- _WHAT TO WORK ON_:
For the word "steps", state how many lines below contain it. Give no other text.

○ ○ ○ ○

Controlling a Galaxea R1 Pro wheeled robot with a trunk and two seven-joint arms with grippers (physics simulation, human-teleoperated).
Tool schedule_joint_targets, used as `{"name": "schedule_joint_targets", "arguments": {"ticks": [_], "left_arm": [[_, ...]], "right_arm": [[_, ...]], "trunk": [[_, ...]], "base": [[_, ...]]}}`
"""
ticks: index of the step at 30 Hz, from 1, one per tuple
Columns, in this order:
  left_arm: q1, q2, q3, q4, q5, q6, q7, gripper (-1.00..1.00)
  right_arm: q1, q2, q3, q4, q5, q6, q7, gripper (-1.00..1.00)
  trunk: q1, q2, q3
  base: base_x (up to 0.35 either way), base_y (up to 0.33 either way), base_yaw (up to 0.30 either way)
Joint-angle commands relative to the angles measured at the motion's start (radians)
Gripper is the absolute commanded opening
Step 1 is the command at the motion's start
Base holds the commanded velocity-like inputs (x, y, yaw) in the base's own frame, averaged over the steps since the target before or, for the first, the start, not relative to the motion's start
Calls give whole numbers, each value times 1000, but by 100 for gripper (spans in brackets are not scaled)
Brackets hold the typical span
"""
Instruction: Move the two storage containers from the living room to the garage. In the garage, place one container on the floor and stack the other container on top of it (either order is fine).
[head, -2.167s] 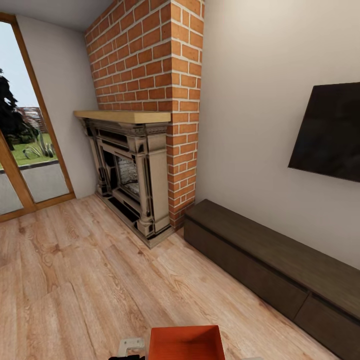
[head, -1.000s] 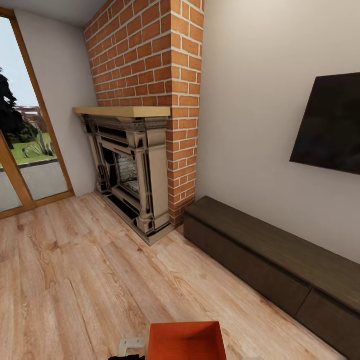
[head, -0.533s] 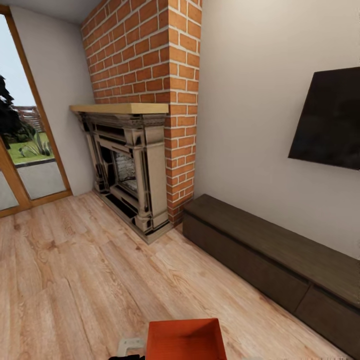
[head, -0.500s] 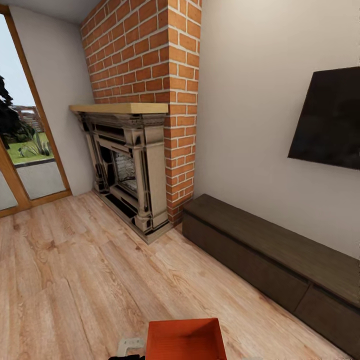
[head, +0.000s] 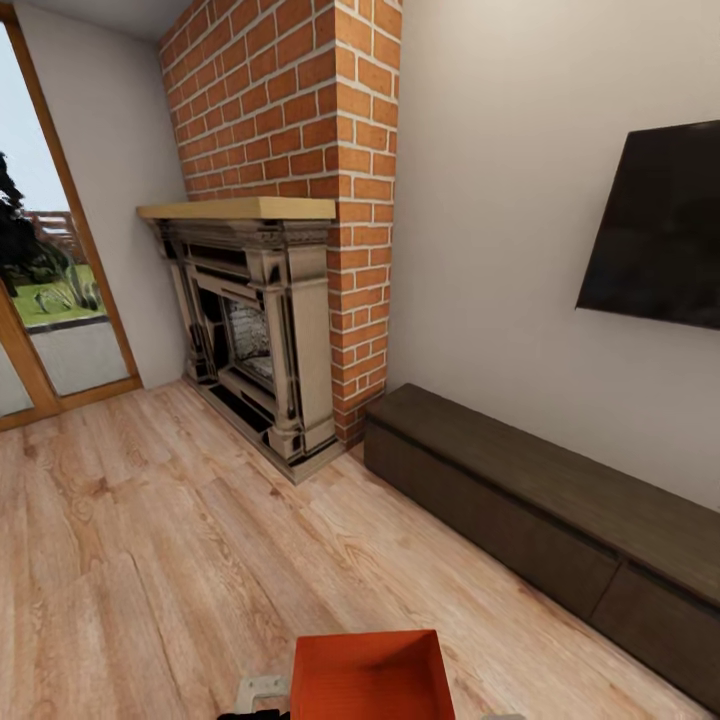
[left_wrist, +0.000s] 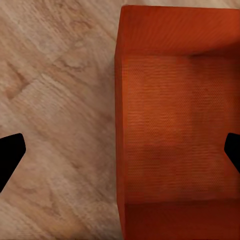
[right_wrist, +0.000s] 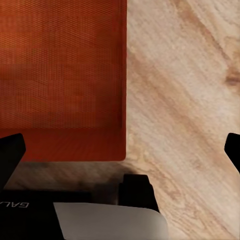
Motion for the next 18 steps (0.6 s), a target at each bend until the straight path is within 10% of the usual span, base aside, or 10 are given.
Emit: {"name": "schedule_joint_targets", "arguments": {"ticks": [1,18], "left_arm": [[0,1,-8,-2,10,5,5,100],[0,1,-8,-2,10,5,2,100]], "right_arm": [[0,0,5,-2,1,6,-4,100],[0,-2,5,-2,1,6,-4,100]], "trunk": [[4,-8,-4],[69,-127,-57]], "base": [[0,0,0],[0,0,0]]}}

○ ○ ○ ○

- _RESPONSE_:
2